• EXERCISE INSTRUCTIONS
Unless a line falls after the one with "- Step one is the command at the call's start", retype it exactly from the records below; leave out all pictures.

• TASK MATERIAL
═══

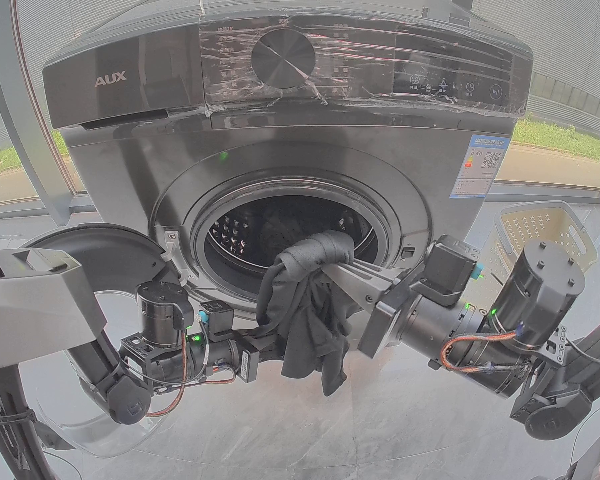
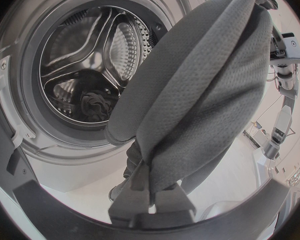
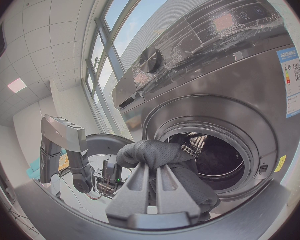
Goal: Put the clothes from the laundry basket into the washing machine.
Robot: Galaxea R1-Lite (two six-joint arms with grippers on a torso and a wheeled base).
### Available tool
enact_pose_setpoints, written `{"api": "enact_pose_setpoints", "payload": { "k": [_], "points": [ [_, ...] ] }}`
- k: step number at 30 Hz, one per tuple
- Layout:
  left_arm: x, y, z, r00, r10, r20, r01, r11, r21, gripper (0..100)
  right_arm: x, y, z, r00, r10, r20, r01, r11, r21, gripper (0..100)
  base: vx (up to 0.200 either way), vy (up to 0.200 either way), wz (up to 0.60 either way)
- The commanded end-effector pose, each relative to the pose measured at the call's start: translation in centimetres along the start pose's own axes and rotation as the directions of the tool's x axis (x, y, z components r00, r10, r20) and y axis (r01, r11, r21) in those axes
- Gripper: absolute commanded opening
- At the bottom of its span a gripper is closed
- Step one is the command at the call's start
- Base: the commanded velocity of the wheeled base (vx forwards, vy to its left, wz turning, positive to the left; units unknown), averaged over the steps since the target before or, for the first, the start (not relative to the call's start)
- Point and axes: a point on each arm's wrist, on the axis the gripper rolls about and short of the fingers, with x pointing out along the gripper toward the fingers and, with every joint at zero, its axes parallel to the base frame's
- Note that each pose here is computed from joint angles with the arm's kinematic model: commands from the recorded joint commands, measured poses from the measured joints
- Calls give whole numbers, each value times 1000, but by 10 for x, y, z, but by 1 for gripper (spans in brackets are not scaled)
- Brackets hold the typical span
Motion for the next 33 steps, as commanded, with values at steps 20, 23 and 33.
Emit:
{"api": "enact_pose_setpoints", "payload": {
  "k": [20, 23, 33],
  "points": [
    [-79, -44, 14, 972, -85, 218, 70, 995, 75, 0, -1, -41, -21, 981, -168, -96, 165, 986, -31, 100, 0, 0, 0],
    [-84, -47, 24, 960, -93, 265, 79, 995, 65, 0, -9, -43, -30, 973, -177, -147, 173, 984, -36, 100, 0, 0, 0],
    [-73, -52, 48, 926, -123, 356, 107, 992, 63, 0, -33, -43, -61, 926, -197, -321, 189, 980, -57, 100, 0, 0, 0]
  ]
}}
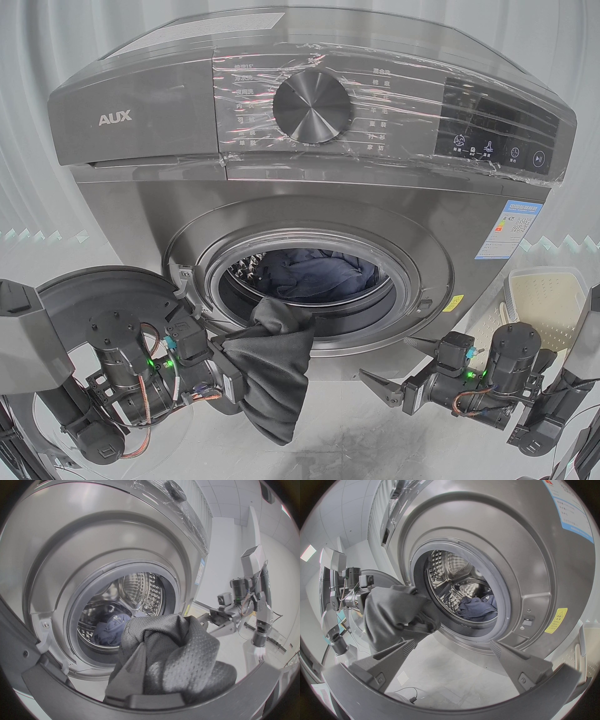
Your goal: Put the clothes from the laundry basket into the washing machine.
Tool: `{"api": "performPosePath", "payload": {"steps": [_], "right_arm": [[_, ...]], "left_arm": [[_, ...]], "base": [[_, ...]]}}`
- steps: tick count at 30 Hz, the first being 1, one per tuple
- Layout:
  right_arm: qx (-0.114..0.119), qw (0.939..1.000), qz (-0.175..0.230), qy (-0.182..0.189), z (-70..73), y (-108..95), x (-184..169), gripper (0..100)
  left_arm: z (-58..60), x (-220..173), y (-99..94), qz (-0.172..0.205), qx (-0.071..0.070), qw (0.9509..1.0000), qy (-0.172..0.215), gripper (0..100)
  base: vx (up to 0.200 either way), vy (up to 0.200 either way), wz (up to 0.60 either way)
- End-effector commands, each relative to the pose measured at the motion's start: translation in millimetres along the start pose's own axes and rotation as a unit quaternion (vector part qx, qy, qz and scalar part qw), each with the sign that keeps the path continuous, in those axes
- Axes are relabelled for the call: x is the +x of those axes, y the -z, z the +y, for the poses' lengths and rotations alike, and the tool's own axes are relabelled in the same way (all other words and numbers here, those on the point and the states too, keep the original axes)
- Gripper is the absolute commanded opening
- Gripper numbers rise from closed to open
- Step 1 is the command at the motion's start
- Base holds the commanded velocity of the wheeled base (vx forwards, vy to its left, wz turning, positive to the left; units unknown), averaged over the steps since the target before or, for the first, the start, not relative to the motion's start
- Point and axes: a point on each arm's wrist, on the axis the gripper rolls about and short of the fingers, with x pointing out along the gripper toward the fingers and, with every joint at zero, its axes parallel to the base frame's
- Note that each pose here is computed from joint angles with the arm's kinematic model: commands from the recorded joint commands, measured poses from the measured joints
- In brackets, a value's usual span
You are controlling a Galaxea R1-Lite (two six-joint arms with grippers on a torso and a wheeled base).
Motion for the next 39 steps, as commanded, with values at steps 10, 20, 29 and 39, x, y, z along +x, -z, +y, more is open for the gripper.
{"api": "performPosePath", "payload": {"steps": [10,20,29,39], "right_arm": [[-0.003,0.9995,-0.022,-0.021,10.4,-9.8,-8.1,100],[-0.004,0.9992,-0.034,-0.022,10.4,-14.8,-9.6,100],[-0.004,0.9992,-0.034,-0.022,10.8,-15.0,-8.9,100],[-0.004,0.9992,-0.034,-0.022,10.5,-14.7,-8.2,100]], "left_arm": [[-1.9,68.6,14.0,-0.019,-0.042,0.9989,0.002,0],[8.3,123.9,13.3,-0.078,-0.099,0.9917,-0.025,0],[13.4,161.4,32.3,-0.091,-0.097,0.9909,-0.019,0],[34.9,212.4,28.2,-0.104,-0.099,0.987,-0.071,0]], "base": [[0.0,0.0,0.0],[0.0,0.0,0.0],[0.0,0.0,0.0],[0.0,0.0,0.0]]}}
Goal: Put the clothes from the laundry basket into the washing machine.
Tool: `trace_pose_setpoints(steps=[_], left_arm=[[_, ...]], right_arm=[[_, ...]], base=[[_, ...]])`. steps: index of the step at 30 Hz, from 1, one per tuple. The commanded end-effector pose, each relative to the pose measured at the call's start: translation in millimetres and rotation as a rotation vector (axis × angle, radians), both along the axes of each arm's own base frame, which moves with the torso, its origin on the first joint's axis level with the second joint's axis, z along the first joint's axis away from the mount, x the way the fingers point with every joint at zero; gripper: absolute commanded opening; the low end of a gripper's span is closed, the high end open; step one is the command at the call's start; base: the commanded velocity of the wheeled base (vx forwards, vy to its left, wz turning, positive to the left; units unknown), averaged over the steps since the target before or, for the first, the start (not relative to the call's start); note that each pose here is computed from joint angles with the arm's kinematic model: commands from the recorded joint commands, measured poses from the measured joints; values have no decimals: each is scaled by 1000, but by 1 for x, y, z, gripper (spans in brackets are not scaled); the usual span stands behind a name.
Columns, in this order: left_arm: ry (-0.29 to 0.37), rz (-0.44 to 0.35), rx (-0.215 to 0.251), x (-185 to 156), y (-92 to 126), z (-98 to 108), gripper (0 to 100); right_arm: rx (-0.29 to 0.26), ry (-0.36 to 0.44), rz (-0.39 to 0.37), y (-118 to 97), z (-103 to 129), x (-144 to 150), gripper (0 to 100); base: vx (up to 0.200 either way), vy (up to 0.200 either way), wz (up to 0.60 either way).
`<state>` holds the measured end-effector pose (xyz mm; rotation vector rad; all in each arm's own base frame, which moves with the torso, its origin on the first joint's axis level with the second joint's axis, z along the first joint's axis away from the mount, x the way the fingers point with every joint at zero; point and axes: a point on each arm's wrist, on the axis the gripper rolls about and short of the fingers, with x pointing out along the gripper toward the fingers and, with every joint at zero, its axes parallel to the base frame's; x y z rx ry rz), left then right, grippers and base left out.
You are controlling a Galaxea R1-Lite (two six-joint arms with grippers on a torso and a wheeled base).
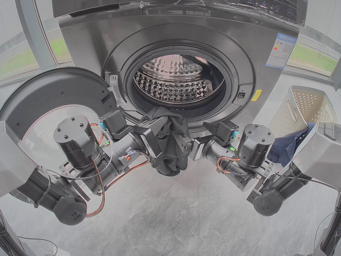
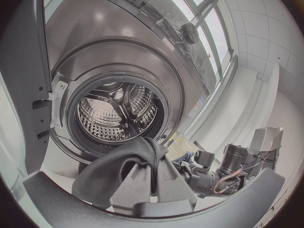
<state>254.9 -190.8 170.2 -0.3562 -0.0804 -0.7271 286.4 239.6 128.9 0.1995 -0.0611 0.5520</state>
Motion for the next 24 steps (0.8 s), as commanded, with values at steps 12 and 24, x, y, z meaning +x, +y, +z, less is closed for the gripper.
trace_pose_setpoints(steps=[12,24], left_arm=[[-7,-15,0,-10,5,-1,0],[-12,-22,-8,-11,5,1,0]], right_arm=[[-9,-1,-66,-15,-6,23,100],[-43,39,-24,6,-36,26,100]], base=[[0,0,0],[0,0,0]])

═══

• RESULT FOR THIS TASK
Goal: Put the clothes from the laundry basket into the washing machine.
Robot: Galaxea R1-Lite (two six-joint arms with grippers on a torso and a wheeled base).
### Available tool
enact_pose_setpoints, written `{"api": "enact_pose_setpoints", "payload": { "k": [_], "points": [ [_, ...] ] }}`
- k: step number at 30 Hz, one per tuple
- Layout:
  left_arm: x, y, z, r00, r10, r20, r01, r11, r21, gripper (0..100)
  right_arm: x, y, z, r00, r10, r20, r01, r11, r21, gripper (0..100)
  base: vx (up to 0.200 either way), vy (up to 0.200 either way), wz (up to 0.60 either way)
- The commanded end-effector pose, each relative to the pose measured at the call's start: translation in centimetres along the start pose's own axes and rotation as the directions of the tool's x axis (x, y, z components r00, r10, r20) and y axis (r01, r11, r21) in those axes
- Gripper: absolute commanded opening
- At the bottom of its span a gripper is closed
- Step one is the command at the call's start

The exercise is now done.